Historical Context from Charlotte’s Stories

John Taylor
John Taylor with his students in front of Headingley School in 1856

John Taylor was Charlotte’s father, but he was also a community leader. After moving to Headingley in 1855 to establish a school, he successfully operated a large farm, trading post, blacksmith shop, Royal Exchange Hotel, livery stable, and a barber shop. During the Red River Resistance of 1870, he was elected to represent the Headingley Parish.

Taylor, an English Metis who spoke French, English, and Cree, was an active member of the Legislative Assembly and became the first Manitoba Minister of Agriculture in 1879. When the Rural Municipality of Assiniboia was established in 1880, he was elected as one of the first seven councillors.

Rupert’s Land

Before Canada became a country, a large part of present-day Canada belonged to a territory called Rupert’s Land. In 1670 the territory encompassed 1,490,895 square miles (3,861,400 square kilometres). Rupert’s Land was a part of British North America and located primarily around the Hudson’s Bay. The Hudson’s Bay Company conducted the fur trade throughout this territory, based on a charter granted by King Charles II.

In the Rupert’s Land Act of 1868, the United Kingdom Parliament authorized the sale of Rupert’s Land to Canada. However, this sale did not recognize the claim on the land by the Indigenous people of North America who had already settled and inhabited the land.

Dominion of Canada

Beginning with Confederation in 1867, the Dominion of Canada was Canada’s formal title. During Confederation negotiations, the Fathers of Confederation wanted to call their new country the Kingdom of Canada. The British disagreed, and eventually the Dominion of Canada was agreed upon.

Government institutions stopped using the word Dominion during the 1960s and in 1982 Dominion Day was officially changed to Canada Day.

National Indigenous Peoples Day

In recognition of National Indigenous History Month and Indigenous Peoples Day, June 21st, we are highlighting some of the Museum’s First Nations and Métis artifacts.

Métis

The Manitoba Act of 1870 granted 1,400,000 acres of land to families of Métis residents of Manitoba to compensate for lost or disappearing hunting rights.
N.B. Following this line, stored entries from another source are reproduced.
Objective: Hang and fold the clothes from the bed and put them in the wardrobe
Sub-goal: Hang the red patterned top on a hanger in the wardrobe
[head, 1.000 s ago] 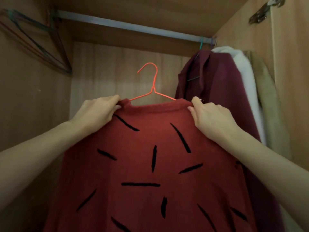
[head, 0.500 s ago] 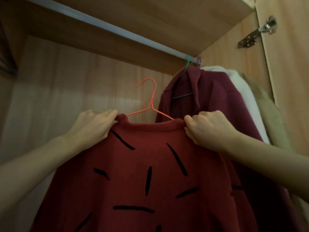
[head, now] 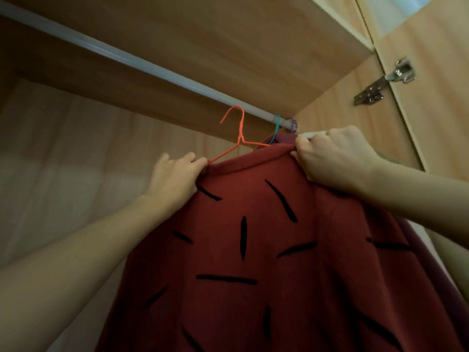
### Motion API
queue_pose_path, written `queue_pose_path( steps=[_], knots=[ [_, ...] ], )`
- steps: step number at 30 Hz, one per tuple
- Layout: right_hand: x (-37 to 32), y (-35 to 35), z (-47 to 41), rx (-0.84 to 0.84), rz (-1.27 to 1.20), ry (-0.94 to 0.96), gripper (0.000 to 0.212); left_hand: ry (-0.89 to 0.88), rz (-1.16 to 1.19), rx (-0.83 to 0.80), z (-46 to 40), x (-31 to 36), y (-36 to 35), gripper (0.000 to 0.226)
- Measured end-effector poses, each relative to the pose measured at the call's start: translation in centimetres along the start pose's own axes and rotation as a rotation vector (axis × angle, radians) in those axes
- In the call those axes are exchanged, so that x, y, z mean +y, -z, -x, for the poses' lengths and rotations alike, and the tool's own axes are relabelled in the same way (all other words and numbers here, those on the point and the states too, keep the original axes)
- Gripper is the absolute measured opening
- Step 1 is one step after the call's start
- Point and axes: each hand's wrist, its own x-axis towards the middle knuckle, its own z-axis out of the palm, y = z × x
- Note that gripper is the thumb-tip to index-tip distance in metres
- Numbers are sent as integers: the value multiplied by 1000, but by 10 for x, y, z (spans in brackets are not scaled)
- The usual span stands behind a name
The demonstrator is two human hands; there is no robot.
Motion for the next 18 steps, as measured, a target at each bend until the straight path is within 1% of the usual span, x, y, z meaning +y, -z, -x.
queue_pose_path(
  steps=[2, 3, 4, 5, 8, 10, 13, 16, 18],
  knots=[
    [7, -10, -11, -7, 105, -35, 30, 180, 332, -135, -15, 18, -10, 32],
    [10, -17, -14, -22, 175, -36, 24, 217, 475, -188, -21, 26, -15, 32],
    [12, -22, -16, -31, 207, -24, 18, 226, 563, -225, -27, 34, -20, 32],
    [15, -28, -18, -51, 203, -26, 16, 226, 608, -247, -31, 39, -23, 35],
    [27, -36, -29, -120, 161, -99, 23, 180, 647, -247, -37, 48, -29, 46],
    [39, -43, -40, -151, 180, -177, 26, 149, 659, -276, -34, 53, -36, 47],
    [52, -54, -59, -205, 142, -299, 28, 96, 725, -403, -18, 60, -47, 47],
    [49, -67, -80, -234, 97, -356, 27, 15, 735, -505, 4, 62, -55, 49],
    [37, -79, -85, -244, 71, -361, 28, 8, 732, -563, 15, 58, -60, 49]
  ],
)
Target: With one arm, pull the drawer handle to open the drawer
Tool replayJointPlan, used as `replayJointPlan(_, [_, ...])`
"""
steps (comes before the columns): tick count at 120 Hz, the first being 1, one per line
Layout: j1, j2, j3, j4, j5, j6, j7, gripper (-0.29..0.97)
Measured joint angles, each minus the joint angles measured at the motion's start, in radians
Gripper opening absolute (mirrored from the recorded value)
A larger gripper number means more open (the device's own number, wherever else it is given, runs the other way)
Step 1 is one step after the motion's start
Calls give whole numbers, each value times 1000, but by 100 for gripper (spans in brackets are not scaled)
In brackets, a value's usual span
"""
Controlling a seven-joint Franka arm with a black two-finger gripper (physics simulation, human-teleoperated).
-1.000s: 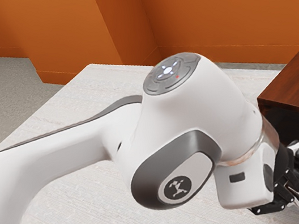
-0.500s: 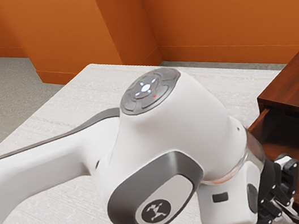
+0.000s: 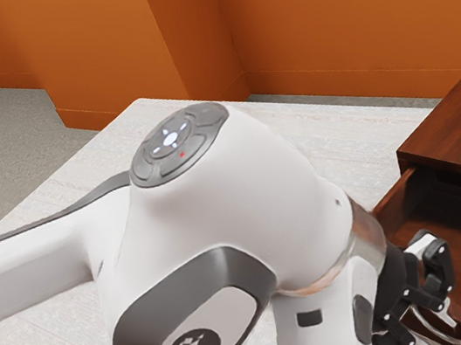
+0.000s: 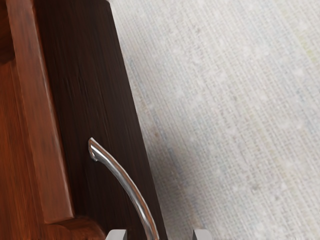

Charlotte Omand Brown, who lived in the Red River Frame House with her husband William Brown, was of Scottish and Ojibwe heritage. In 1877-78, Charlotte’s children (John, Magnus, James, William Jr., Francis Jane Brown Taylor, and Margaret Ann Brown) were each allotted their 240 acres in the areas of East Marquette, Selkirk, and Lisgar. Francis Jane Brown Taylor married the Honorable John Taylor, Manitoba’s first Minister of Agriculture who also received Métis scrip.

William Brown and Charlotte Omand Brown
Honorable John Taylor and Francis Jane Brown Taylor
Written record of Métis land grant in St. Charles

The Assiniboine

The Assiniboine are an Indigenous people group who were living in Manitoba at the time of permanent European settlement. Because they often traded with the Hudson Bay Company, they were well-known to European traders and many of their traditional trails and campsites became trade routes and trading posts.

The first permanent European settlement in the region which is now Manitoba, established by Lord Selkirk in 1811, was called Assiniboia in recognition of the Assiniboine. In 1880, the provincial government created the Rural Municipality of Assiniboia from the parishes of Headingly, St. Charles, St. James, and St. Boniface West.

Lump of pemmican. This important food source during the fur trade was made from pounded buffalo meat, dried berries, and animal fat.
Fur hat. The furs that Indigenous hunters sold to European traders were often made into hats and other clothing fashionable in Europe.

The Plains Ojibwe

These Plains Ojibwe moccasins are dated to the late 1800s. They are decorated with a geometric bead pattern and horsehair piping. The Plains Ojibwe (also known as Saulteaux) migrated west and north from the Great Lakes area as the fur trade spread into the plains. When they moved into traditional Cree territories, some Ojibwe peoples created blended Oji-Cree communities or joined Cree groups.